Step 1: Understand the Exam Objectives Thoroughly
Begin your preparation by reviewing the official AWS Certified Data Engineer – Associate (DEA-C01) exam guide. This document outlines all the key domains and topics covered in the exam. Understanding these objectives helps you identify which areas require more focus and ensures your study plan aligns with AWS’s expectations. Pay close attention to each domain’s weightage, as it indicates the proportion of questions likely to appear from that topic.
Step 2: Utilize Official AWS Training Resources
Leverage the official AWS training materials, which are curated by AWS experts and aligned with the exam objectives. These include foundational and role-based training that introduce core services and use cases relevant to data engineering. Training paths on the AWS Training and Certification portal are a reliable starting point, offering high-quality, up-to-date resources.
Step 3: Explore AWS Skill Builder for Structured Learning
Use AWS Skill Builder, a free platform that offers on-demand, interactive training modules. Skill Builder provides curated learning plans for aspiring data engineers, including hands-on tutorials, assessments, and scenario-based exercises. This platform is especially useful for reinforcing your theoretical understanding through practical examples and guided walkthroughs.

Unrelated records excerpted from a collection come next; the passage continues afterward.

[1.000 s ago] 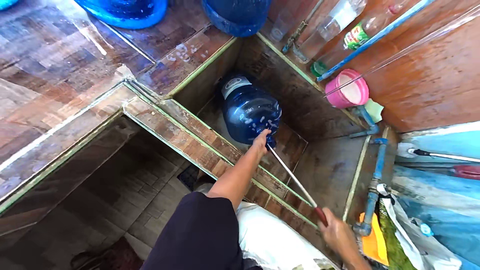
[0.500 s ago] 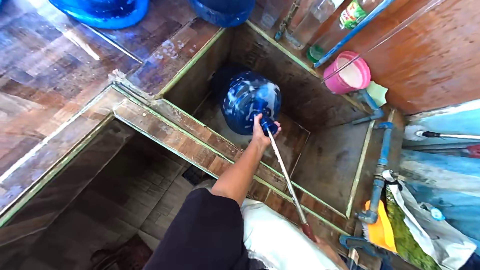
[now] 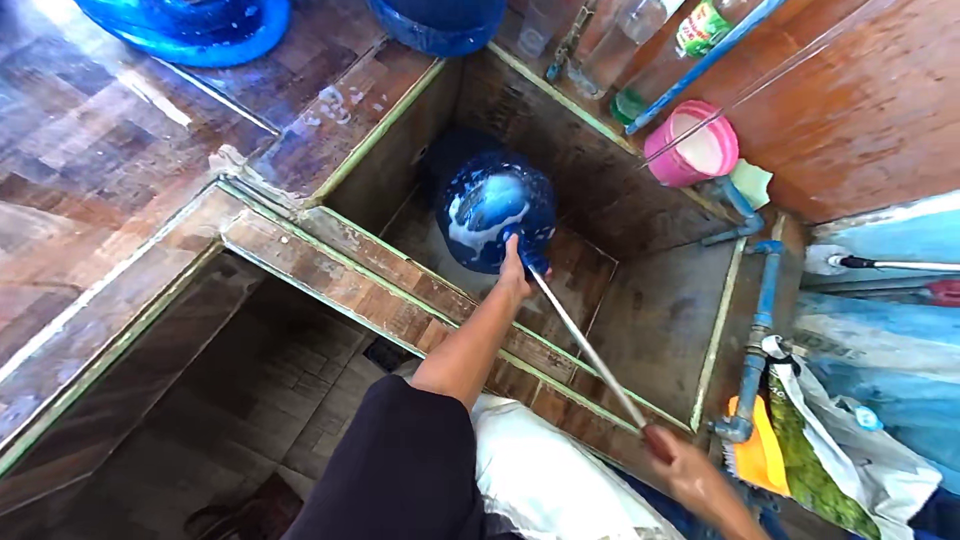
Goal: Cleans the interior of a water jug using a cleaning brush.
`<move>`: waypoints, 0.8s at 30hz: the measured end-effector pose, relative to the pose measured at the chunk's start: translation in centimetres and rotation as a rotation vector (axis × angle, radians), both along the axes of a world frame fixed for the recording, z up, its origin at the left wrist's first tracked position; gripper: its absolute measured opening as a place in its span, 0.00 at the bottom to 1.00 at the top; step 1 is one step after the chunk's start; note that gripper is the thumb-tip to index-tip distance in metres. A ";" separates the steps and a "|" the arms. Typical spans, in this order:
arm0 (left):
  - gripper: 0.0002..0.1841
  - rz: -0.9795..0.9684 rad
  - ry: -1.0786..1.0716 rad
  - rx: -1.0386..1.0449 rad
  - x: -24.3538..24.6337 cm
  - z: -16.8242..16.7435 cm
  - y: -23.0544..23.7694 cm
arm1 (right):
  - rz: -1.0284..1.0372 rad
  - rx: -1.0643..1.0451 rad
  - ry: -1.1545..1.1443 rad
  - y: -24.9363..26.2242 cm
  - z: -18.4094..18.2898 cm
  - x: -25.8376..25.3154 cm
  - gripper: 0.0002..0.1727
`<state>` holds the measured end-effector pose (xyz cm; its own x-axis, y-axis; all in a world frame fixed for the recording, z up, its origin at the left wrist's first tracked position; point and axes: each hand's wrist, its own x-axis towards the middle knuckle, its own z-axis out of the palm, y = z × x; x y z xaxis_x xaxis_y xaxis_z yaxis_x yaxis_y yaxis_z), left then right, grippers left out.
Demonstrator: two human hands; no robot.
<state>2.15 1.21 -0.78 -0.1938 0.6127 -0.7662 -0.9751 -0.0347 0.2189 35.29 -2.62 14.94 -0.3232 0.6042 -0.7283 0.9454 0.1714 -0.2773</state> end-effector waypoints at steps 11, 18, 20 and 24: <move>0.39 -0.022 -0.067 0.080 -0.2 0.3 1.5 | -0.291 -0.240 0.206 0.6 -0.3 -3.9 0.09; 0.33 -0.472 -0.036 -0.046 2.1 0.5 3.8 | 0.106 0.312 -0.369 5.7 -3.7 -19.8 0.23; 0.29 -0.461 0.023 -0.105 2.0 0.4 3.6 | 0.171 0.273 -0.425 4.9 -7.5 -23.5 0.25; 0.28 -0.427 0.058 -0.187 0.5 -0.4 2.0 | 0.116 -0.062 -0.241 7.7 -10.6 -25.5 0.21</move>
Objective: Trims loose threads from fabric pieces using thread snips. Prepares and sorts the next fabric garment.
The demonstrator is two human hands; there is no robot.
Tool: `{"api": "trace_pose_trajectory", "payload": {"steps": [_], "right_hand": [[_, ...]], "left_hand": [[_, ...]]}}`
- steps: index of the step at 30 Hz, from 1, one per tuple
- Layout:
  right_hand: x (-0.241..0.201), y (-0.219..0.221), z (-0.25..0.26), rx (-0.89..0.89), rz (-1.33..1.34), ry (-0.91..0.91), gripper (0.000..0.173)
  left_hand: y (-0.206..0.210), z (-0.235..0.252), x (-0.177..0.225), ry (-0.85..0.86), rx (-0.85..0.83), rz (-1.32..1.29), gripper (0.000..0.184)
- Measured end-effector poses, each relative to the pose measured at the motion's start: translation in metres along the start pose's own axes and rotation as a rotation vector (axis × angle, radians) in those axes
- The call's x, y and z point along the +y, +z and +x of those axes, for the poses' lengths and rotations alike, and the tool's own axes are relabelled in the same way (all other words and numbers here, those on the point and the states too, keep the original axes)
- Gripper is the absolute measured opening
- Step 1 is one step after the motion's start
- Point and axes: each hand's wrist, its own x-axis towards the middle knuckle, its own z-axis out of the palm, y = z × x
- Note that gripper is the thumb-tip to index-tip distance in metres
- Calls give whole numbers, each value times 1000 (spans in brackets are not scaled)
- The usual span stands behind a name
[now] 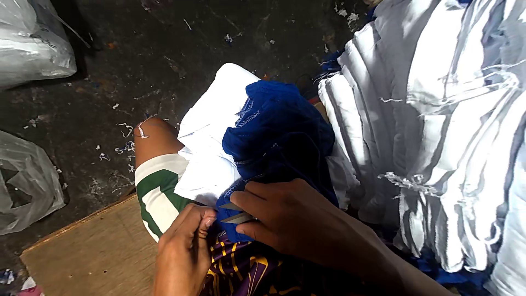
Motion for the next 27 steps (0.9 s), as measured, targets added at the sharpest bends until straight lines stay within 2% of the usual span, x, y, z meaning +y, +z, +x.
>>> {"api": "trace_pose_trajectory", "payload": {"steps": [4,7,10,12,15,22,27], "right_hand": [[-1,1,0,-44,1,-21,22],[-2,3,1,-10,-12,-19,22],[-1,2,1,26,-6,2,25],[1,1,0,55,8,11,26],[1,0,0,56,15,16,26],[3,0,0,44,26,11,26],[-2,2,0,-32,-16,-17,21]], "left_hand": [[-15,-4,1,-38,5,-38,25],[-18,-5,3,-72,-39,-30,25],[-7,-6,0,-78,-76,28,26],[4,-6,0,-56,-98,94,35],[14,-4,4,-40,-77,156,29],[-7,-3,5,-47,-88,-62,32],[-18,-7,12,-49,-132,-78,31]]}}
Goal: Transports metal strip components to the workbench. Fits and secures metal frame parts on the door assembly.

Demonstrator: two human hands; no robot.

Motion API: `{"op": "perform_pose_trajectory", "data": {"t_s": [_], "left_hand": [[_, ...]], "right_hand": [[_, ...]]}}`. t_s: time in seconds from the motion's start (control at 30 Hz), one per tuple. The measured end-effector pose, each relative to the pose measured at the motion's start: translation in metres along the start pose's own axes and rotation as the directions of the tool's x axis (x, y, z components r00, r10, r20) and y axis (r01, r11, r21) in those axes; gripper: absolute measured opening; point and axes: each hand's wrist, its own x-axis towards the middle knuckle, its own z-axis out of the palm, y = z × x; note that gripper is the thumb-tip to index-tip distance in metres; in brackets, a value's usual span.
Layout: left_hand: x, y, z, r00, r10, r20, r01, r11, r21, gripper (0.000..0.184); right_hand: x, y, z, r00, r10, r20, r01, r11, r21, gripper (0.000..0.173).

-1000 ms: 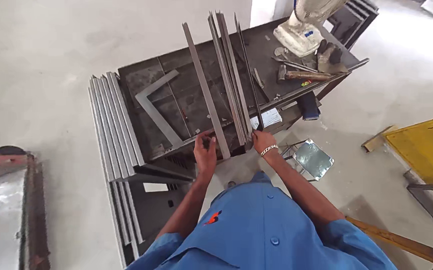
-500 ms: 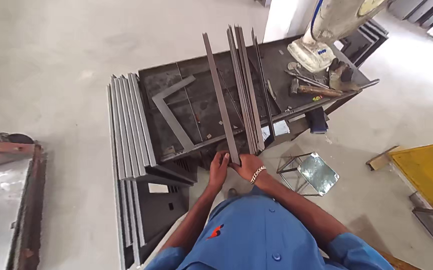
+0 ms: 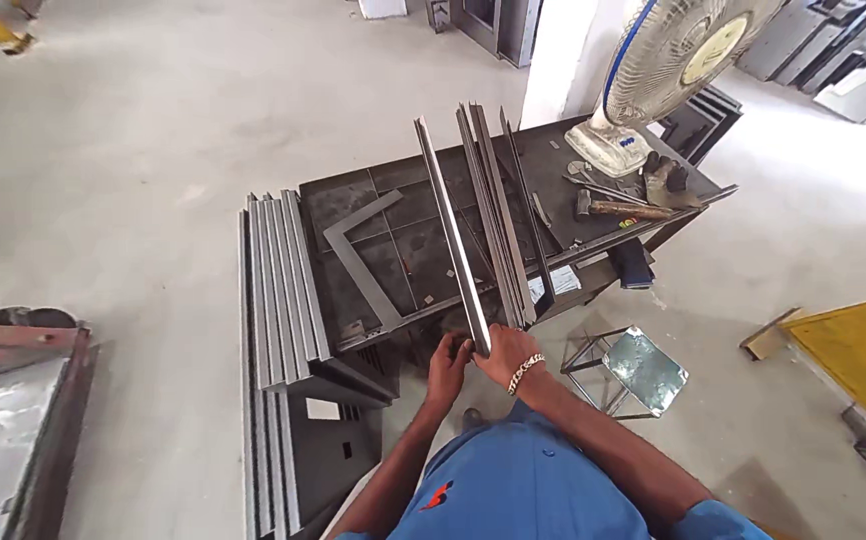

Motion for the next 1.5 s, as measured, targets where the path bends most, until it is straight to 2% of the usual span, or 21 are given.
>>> {"op": "perform_pose_trajectory", "data": {"t_s": [0.07, 0.13, 0.17, 0.2, 0.27, 0.3, 0.37, 0.5, 0.57, 0.67, 0.73, 0.83, 0.9, 0.97, 1.03, 1.1, 1.2, 1.3, 1.4, 1.5], "left_hand": [[-0.002, 0.003, -0.001, 0.998, 0.045, -0.049, -0.044, 0.999, 0.004, 0.029], [-0.002, 0.010, -0.002, 0.992, 0.066, -0.104, -0.067, 0.998, -0.003, 0.027], [-0.003, 0.015, 0.000, 0.993, 0.041, -0.112, -0.049, 0.996, -0.071, 0.025], [-0.003, 0.024, 0.002, 0.996, -0.017, -0.089, 0.000, 0.983, -0.185, 0.026], [-0.005, 0.049, 0.006, 0.979, -0.200, 0.035, 0.196, 0.892, -0.406, 0.032], [-0.004, 0.063, 0.009, 0.955, -0.278, 0.102, 0.293, 0.833, -0.470, 0.035], [0.001, 0.086, 0.025, 0.925, -0.339, 0.170, 0.374, 0.744, -0.554, 0.039], [0.014, 0.112, 0.057, 0.933, -0.309, 0.185, 0.357, 0.727, -0.586, 0.042], [0.028, 0.113, 0.069, 0.937, -0.226, 0.265, 0.345, 0.696, -0.629, 0.055], [0.048, 0.107, 0.086, 0.894, -0.133, 0.427, 0.422, 0.568, -0.707, 0.077], [0.046, 0.112, 0.100, 0.858, -0.209, 0.469, 0.506, 0.500, -0.702, 0.076], [0.011, 0.107, 0.138, 0.866, -0.256, 0.428, 0.496, 0.538, -0.682, 0.054], [-0.025, 0.101, 0.163, 0.880, -0.233, 0.414, 0.468, 0.573, -0.673, 0.041], [-0.069, 0.100, 0.191, 0.900, -0.159, 0.406, 0.405, 0.654, -0.639, 0.025], [-0.118, 0.100, 0.225, 0.907, -0.070, 0.415, 0.325, 0.741, -0.587, 0.025], [-0.167, 0.097, 0.259, 0.881, 0.028, 0.472, 0.258, 0.807, -0.530, 0.026], [-0.244, 0.085, 0.322, 0.804, 0.084, 0.589, 0.248, 0.852, -0.461, 0.029], [-0.314, 0.070, 0.376, 0.684, 0.001, 0.730, 0.329, 0.893, -0.309, 0.032], [-0.367, 0.064, 0.410, 0.461, -0.119, 0.880, 0.383, 0.920, -0.077, 0.030], [-0.404, 0.059, 0.441, 0.189, -0.211, 0.959, 0.319, 0.937, 0.143, 0.030]], "right_hand": [[-0.007, 0.004, 0.002, 0.997, 0.005, -0.075, -0.002, 0.999, 0.049, 0.058], [-0.014, 0.013, 0.002, 0.995, 0.059, -0.078, -0.048, 0.990, 0.135, 0.053], [-0.020, 0.019, 0.001, 0.994, 0.086, -0.064, -0.073, 0.979, 0.190, 0.053], [-0.028, 0.028, 0.002, 0.993, 0.101, -0.063, -0.082, 0.964, 0.251, 0.052], [-0.050, 0.045, 0.005, 0.993, 0.088, -0.079, -0.053, 0.931, 0.362, 0.051], [-0.064, 0.054, 0.004, 0.993, 0.072, -0.098, -0.027, 0.917, 0.399, 0.051], [-0.097, 0.074, -0.003, 0.987, 0.055, -0.152, 0.020, 0.892, 0.452, 0.048], [-0.166, 0.107, -0.009, 0.956, 0.043, -0.290, 0.107, 0.870, 0.482, 0.034], [-0.195, 0.121, -0.009, 0.935, 0.036, -0.353, 0.129, 0.893, 0.432, 0.029], [-0.228, 0.141, 0.004, 0.948, 0.069, -0.311, 0.056, 0.925, 0.376, 0.026], [-0.239, 0.159, 0.031, 0.933, 0.115, -0.342, 0.020, 0.930, 0.366, 0.022], [-0.256, 0.187, 0.083, 0.889, 0.239, -0.392, -0.064, 0.910, 0.409, 0.016], [-0.274, 0.207, 0.118, 0.859, 0.370, -0.353, -0.189, 0.871, 0.453, 0.016], [-0.299, 0.227, 0.151, 0.811, 0.508, -0.290, -0.343, 0.815, 0.468, 0.020], [-0.328, 0.247, 0.174, 0.759, 0.610, -0.227, -0.462, 0.751, 0.473, 0.037], [-0.358, 0.259, 0.192, 0.714, 0.649, -0.262, -0.481, 0.727, 0.490, 0.058], [-0.405, 0.277, 0.213, 0.597, 0.651, -0.468, -0.441, 0.754, 0.487, 0.060], [-0.449, 0.305, 0.246, 0.489, 0.642, -0.590, -0.419, 0.766, 0.487, 0.051], [-0.493, 0.328, 0.290, 0.393, 0.736, -0.551, -0.399, 0.676, 0.619, 0.038], [-0.547, 0.336, 0.329, 0.225, 0.857, -0.465, -0.461, 0.513, 0.724, 0.035]]}}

Step 4: Practice with AWS Builder Labs, Cloud Quest, and AWS Jam
Apply your knowledge in real AWS environments by completing AWS Builder Labs. These labs offer practical, guided tasks that simulate real-world data engineering scenarios. Additionally, explore AWS Cloud Quest: Data Engineer, a gamified learning experience that makes complex concepts more approachable. For a more challenge-based practice, participate in AWS Jam events, which place you in timed, scenario-based challenges that require problem-solving under pressure.
Step 5: Join Study Groups and Community Forums
Engaging with the AWS community can significantly enhance your preparation. Join AWS study groups, online forums, or local meetups where you can discuss difficult topics, ask questions, and share study resources. Platforms like Reddit, LinkedIn, and re:Post by AWS are excellent places to connect with other candidates and AWS-certified professionals.
Step 6: Take Practice Exams to Assess Your Readiness
Finally, validate your preparation by taking full-length DEA-C01 practice tests. These practice exams simulate the actual test environment and help you get accustomed to the question format, time pressure, and content depth. Review your results carefully to identify weak areas, and revisit those topics using AWS documentation or training materials. Repeated practice will build confidence and ensure you’re exam-ready.